--- START ---

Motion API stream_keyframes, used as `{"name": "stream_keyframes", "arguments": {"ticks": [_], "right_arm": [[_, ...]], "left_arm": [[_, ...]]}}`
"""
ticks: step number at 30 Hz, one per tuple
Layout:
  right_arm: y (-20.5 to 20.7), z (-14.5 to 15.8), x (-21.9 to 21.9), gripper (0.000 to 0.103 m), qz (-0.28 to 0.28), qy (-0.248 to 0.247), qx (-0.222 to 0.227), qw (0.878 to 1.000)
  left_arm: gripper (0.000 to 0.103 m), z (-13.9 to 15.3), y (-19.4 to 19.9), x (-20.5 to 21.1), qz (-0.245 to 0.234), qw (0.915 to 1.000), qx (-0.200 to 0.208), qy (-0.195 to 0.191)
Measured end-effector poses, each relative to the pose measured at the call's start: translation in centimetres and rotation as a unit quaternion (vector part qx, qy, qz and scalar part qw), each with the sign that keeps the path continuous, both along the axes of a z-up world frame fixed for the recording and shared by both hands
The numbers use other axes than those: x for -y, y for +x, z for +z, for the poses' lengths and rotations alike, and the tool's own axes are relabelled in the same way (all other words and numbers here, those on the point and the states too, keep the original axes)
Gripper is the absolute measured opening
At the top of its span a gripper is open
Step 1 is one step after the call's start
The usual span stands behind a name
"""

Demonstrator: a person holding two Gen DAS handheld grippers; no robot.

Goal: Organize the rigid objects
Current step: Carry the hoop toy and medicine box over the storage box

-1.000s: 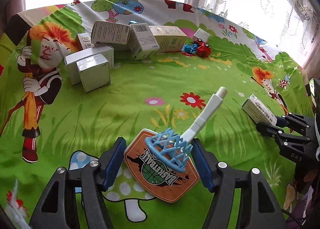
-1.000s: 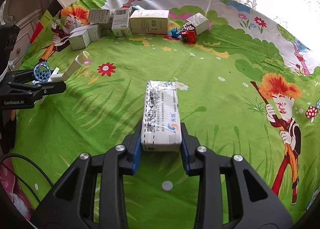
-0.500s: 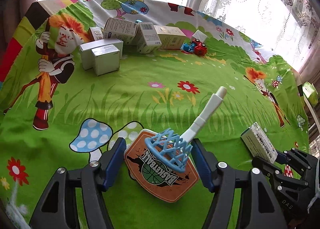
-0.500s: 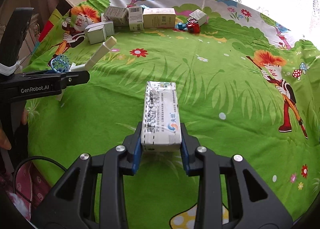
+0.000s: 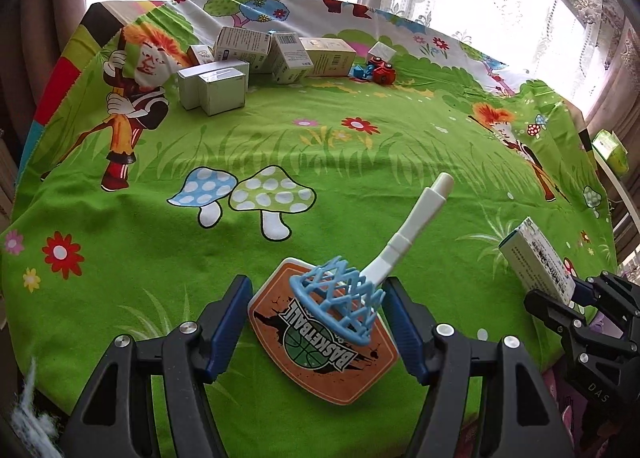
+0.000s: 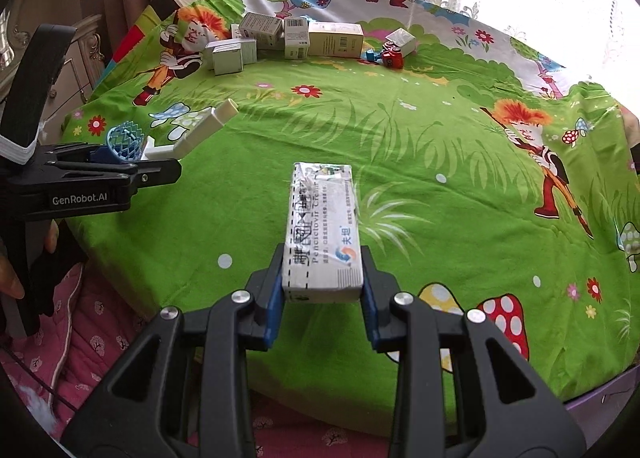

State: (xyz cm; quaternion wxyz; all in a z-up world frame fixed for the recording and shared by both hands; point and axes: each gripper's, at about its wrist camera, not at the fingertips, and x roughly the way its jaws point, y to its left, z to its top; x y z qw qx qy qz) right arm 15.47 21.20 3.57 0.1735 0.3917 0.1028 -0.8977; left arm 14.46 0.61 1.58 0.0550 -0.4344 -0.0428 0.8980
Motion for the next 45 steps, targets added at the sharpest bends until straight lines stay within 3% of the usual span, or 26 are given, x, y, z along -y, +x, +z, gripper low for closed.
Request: {"name": "stream_keyframes", "arguments": {"ticks": [10,29,39,45], "right_arm": [[1.9,1.0,-2.3,0.037,-0.013,-0.024,-0.01,1.0],[6.6,2.0,-8.8,0.037,-0.075,-0.034,-0.022,0.996],[9.1,2.0,-13.3,0.037,-0.124,-0.032,-0.021,0.992],[10.7,2.4,-16.7,0.037,-0.165,-0.028,-0.024,0.986]], "left_arm": [[0.067,0.9,0.3,-2.0,-0.02,0.9998,-0.005,-0.008],[0.067,2.0,3.1,-9.6,-0.122,0.9911,-0.008,-0.052],[0.067,2.3,5.6,-15.4,-0.206,0.9757,-0.007,-0.073],[0.067,2.9,7.3,-19.8,-0.279,0.9567,-0.008,-0.084]]}}
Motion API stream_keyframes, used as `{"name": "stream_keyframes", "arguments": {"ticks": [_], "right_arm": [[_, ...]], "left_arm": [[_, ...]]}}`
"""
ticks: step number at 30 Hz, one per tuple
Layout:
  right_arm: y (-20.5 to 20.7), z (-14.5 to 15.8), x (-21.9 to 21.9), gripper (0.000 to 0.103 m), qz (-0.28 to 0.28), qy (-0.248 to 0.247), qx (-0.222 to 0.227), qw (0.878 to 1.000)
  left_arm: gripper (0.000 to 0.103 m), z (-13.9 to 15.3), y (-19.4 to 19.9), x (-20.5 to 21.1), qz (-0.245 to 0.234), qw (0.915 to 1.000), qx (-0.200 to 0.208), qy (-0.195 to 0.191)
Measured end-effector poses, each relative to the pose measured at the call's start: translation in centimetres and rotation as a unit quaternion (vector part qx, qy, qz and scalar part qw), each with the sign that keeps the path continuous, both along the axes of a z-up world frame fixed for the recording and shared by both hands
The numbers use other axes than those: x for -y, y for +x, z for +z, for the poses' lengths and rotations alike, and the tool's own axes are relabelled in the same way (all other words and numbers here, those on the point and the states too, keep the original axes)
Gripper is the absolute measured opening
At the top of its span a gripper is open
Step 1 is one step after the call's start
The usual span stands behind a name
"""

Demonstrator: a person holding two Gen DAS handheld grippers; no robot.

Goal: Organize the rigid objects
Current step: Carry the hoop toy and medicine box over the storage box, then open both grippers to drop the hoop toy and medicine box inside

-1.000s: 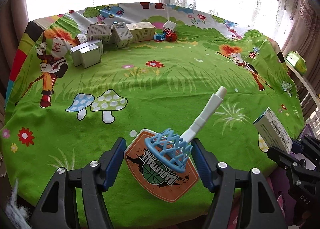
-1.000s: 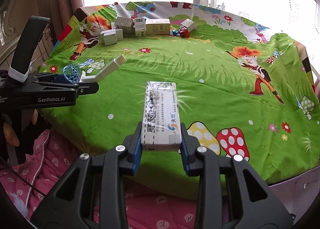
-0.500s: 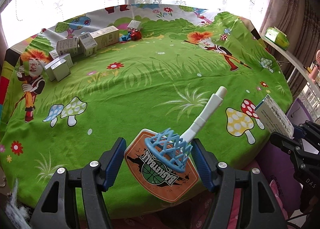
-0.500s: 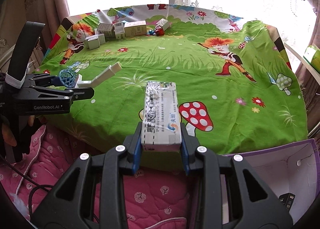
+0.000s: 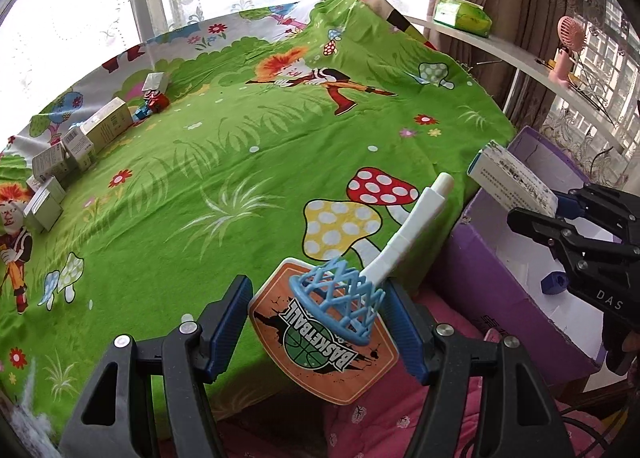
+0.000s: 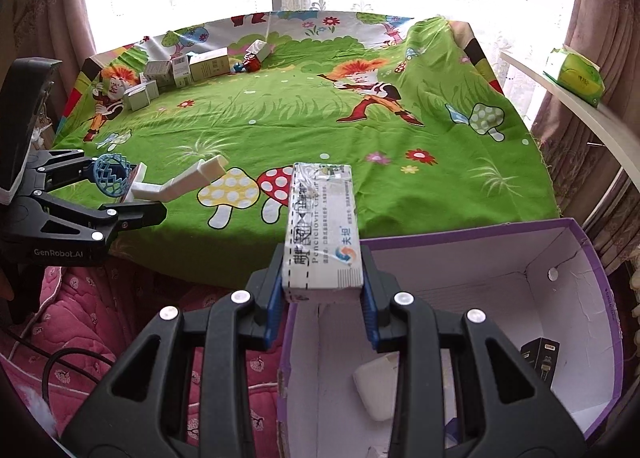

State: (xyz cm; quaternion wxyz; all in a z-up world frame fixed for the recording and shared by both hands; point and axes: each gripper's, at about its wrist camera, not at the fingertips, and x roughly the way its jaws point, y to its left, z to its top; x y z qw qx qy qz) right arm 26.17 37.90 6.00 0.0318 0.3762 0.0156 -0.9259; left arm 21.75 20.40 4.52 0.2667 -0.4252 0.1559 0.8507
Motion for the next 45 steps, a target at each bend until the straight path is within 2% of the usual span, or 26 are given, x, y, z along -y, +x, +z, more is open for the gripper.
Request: {"name": "stream_keyframes", "arguments": {"ticks": [6,14,19,23,26,29,31,33,37,41,43,45], "right_arm": [[1.9,-0.2,-4.3,0.037,-0.059,0.005,0.008,0.998],[4.6,-0.6,-10.2,0.037,-0.136,0.021,0.021,0.99],[5.6,-0.5,-13.4,0.037,-0.181,0.029,0.026,0.983],[6.1,-0.4,-14.9,0.037,-0.203,0.038,0.027,0.978],[6.0,-0.6,-15.5,0.037,-0.214,0.042,0.029,0.976],[5.6,-0.7,-16.1,0.038,-0.235,0.045,0.032,0.971],[5.1,-0.5,-16.3,0.053,-0.247,0.05,0.036,0.967],[4.9,0.0,-16.1,0.06,-0.244,0.05,0.027,0.968],[3.5,1.0,-14.2,0.062,-0.218,0.054,0.018,0.974],[0.5,1.1,-9.5,0.064,-0.15,0.048,0.02,0.987],[-1.6,0.9,-6.2,0.065,-0.104,0.05,0.023,0.993],[-3.8,0.9,-2.4,0.069,-0.047,0.053,0.022,0.997]], "left_arm": [[0.067,-0.4,2.1,-5.2,-0.08,0.9965,0.018,-0.012],[0.067,-0.6,4.9,-11.8,-0.171,0.9846,0.031,-0.02],[0.067,-0.8,5.7,-15.2,-0.198,0.9793,0.035,-0.019],[0.067,-0.4,5.6,-17.1,-0.204,0.9783,0.034,0.002],[0.068,-0.4,5.1,-18.4,-0.203,0.9766,0.061,0.036],[0.084,-1.3,4.7,-19.5,-0.231,0.9649,0.117,0.046],[0.084,-1.5,4.4,-18.7,-0.225,0.9644,0.13,0.05],[0.084,-1.4,3.4,-16.8,-0.207,0.9703,0.113,0.055],[0.084,-0.8,0.2,-10.8,-0.141,0.9851,0.079,0.059],[0.084,-1.0,-3.9,-2.8,-0.034,0.9981,0.035,0.038],[0.084,-1.2,-6.1,1.7,0.024,0.9987,0.03,0.034],[0.084,-1.4,-8.3,6.6,0.087,0.9952,0.029,0.035]]}}
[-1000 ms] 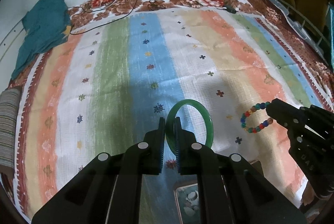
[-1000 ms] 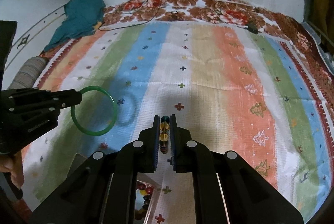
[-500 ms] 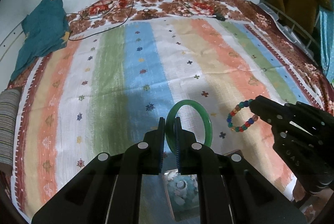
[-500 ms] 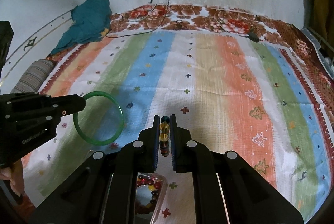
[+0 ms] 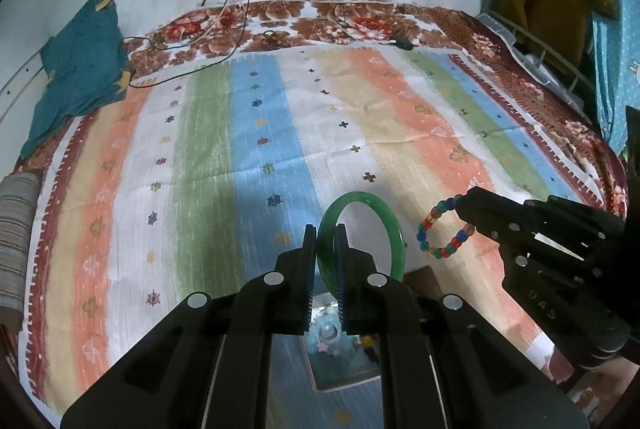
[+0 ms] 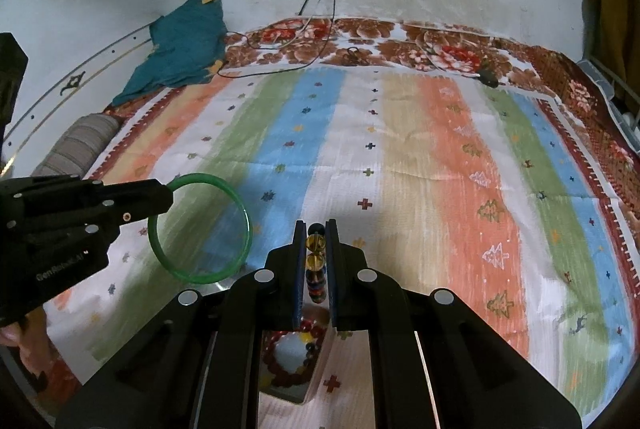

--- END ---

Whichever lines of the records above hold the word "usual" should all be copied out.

The usual span stands behind a name
Motion for the next 45 steps, targets added at the sharpest bends until straight lines stay within 3% of the usual span, or 26 are given, x, y, z along -y, +x, +z, gripper low for closed.
The usual span stands behind a name
Motion for the next 45 steps, a target at each bend until the straight path is within 2% of the usual span, or 26 are given, x, y, z along -y, +x, +z, more is open for the gripper.

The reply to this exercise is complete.